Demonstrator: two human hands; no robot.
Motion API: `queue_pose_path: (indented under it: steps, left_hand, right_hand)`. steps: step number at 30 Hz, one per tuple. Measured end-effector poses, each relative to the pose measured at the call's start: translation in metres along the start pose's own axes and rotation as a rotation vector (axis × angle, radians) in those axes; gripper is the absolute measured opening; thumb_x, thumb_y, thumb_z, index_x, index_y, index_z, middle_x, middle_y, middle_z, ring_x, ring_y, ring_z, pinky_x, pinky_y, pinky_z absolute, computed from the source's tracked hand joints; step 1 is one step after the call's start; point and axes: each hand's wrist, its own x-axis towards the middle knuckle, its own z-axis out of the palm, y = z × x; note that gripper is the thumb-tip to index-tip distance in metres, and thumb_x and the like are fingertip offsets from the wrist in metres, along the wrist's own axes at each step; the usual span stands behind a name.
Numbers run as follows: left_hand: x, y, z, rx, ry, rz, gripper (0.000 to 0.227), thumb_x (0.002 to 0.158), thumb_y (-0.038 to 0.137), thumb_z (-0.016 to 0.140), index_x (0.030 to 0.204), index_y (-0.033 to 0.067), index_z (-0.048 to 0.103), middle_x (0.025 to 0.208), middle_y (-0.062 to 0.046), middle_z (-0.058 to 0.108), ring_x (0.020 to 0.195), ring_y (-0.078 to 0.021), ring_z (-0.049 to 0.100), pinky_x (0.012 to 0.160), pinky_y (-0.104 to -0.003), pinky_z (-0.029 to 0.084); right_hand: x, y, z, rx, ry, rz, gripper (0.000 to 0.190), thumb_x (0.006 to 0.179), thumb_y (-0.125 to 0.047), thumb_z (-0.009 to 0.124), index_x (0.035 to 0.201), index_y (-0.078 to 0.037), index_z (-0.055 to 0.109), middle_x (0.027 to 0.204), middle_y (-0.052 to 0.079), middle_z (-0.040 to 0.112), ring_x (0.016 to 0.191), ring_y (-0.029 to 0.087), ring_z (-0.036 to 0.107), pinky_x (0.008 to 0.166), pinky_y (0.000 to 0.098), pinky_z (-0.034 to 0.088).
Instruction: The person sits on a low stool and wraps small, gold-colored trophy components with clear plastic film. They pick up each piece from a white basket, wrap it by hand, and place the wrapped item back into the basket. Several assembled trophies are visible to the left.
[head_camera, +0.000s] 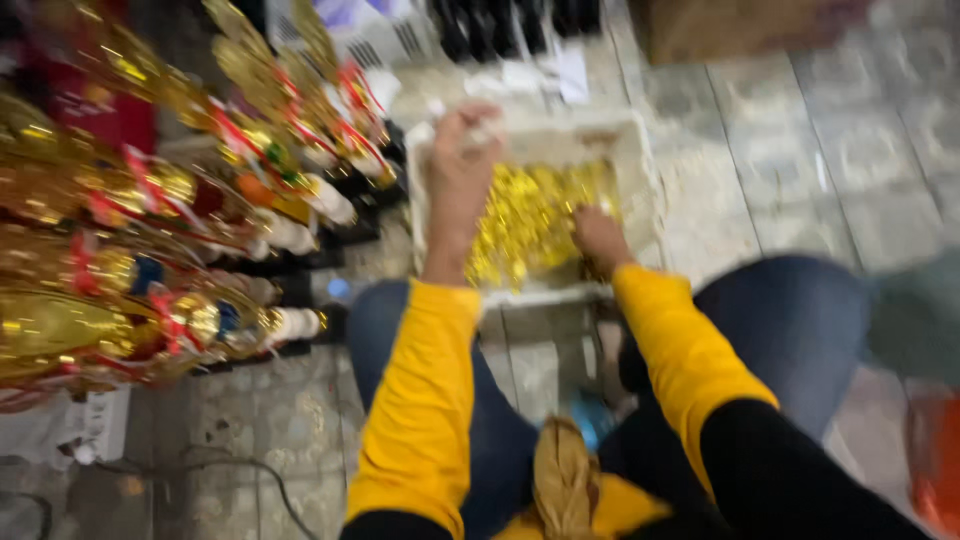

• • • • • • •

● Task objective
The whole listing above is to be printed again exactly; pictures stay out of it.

● Solution
Demonstrator: two human hands; no robot.
Motion API: `queue_pose_path: (indented under it: steps, left_hand, right_hand)`. steps: step number at 30 Hz, one per tuple. Measured end-effector poses, each relative to the pose measured at the call's start: translation in metres along the start pose's own axes and rotation as a rotation vector (axis × angle, radians) in those axes; gripper is the absolute measured opening; thumb_x, thumb_y, thumb_z, index_x, index_y, index_z, middle_x, middle_y, middle_z, ring_x, ring_y, ring_z, pinky_x, pinky_y, pinky_z absolute, computed from the source's tracked hand joints; step 1 is one step after the call's start; point and axes: each hand's wrist, its own x-axis towards the middle knuckle, its own z-axis out of the palm, y = z × x; note that gripper is the thumb-tip to index-tip distance in metres, and thumb_x and the like are fingertip offsets from the wrist in metres, along the wrist's own axes at each step; the usual span stands behind a name.
Numbers run as follows: left_hand: x, y, z, rx, ry, rz, gripper (0.000 to 0.227), thumb_x (0.002 to 0.158), thumb_y (-0.038 to 0.137), thumb_z (-0.016 to 0.140), index_x (0.030 to 0.204), index_y (-0.033 to 0.067), index_z (-0.048 to 0.103), middle_x (0.025 to 0.208), middle_y (-0.062 to 0.046), middle_z (-0.058 to 0.108), ring_x (0.020 to 0.195), ring_y (-0.078 to 0.021), ring_z (-0.049 to 0.100), pinky_x (0.012 to 0.160), pinky_y (-0.104 to -0.003), pinky_z (-0.029 to 0.084); right_hand: x, y, z, rx, ry, rz, gripper (0.000 to 0.190), thumb_x (0.006 to 0.179), thumb_y (-0.125 to 0.047), thumb_z (-0.009 to 0.124), index_x (0.035 to 0.201), index_y (-0.078 to 0.037), index_z (-0.055 to 0.109), middle_x (0.027 to 0.204), middle_y (-0.052 to 0.079), middle_z (-0.040 to 0.112), ring_x (0.016 to 0.191), ring_y (-0.029 to 0.087), ring_z (-0.036 to 0.107), pinky_x (0.008 to 0.166), pinky_y (0.000 to 0.098), pinky_z (-0.034 to 0.088).
Instruction: The person sits on a low stool and wraps small, gold-colored trophy components with clear plastic film. They pick up each piece from a white basket, wrap it by hand, and place the wrapped item back into the basket. Several assembled trophies are visible to the left.
[head_camera, +0.000s] 

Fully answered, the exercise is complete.